WHAT THE TASK ASKS
One number is all that is asked for: the number of lines below that hold the string "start".
*** Begin section ***
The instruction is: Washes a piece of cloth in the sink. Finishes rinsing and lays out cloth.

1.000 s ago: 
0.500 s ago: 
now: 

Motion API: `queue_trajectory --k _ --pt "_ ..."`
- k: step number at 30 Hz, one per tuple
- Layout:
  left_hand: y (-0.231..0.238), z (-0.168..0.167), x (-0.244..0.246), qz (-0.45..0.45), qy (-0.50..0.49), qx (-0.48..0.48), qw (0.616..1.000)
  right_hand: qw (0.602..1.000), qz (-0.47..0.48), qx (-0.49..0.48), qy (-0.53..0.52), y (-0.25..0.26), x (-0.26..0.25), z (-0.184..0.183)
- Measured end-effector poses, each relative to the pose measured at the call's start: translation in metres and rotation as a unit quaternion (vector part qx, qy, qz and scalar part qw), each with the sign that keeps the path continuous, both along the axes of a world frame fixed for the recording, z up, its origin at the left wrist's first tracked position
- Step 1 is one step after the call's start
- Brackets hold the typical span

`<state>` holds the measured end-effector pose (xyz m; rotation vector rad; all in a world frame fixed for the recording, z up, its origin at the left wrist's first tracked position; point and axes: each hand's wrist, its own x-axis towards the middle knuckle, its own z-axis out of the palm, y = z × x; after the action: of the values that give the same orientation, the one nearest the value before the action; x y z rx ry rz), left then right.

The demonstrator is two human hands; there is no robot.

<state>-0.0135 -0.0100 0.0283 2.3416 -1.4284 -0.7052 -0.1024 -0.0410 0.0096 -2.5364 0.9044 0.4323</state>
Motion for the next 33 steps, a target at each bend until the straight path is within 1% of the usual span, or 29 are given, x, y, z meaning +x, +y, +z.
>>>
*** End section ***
TASK RESULT
2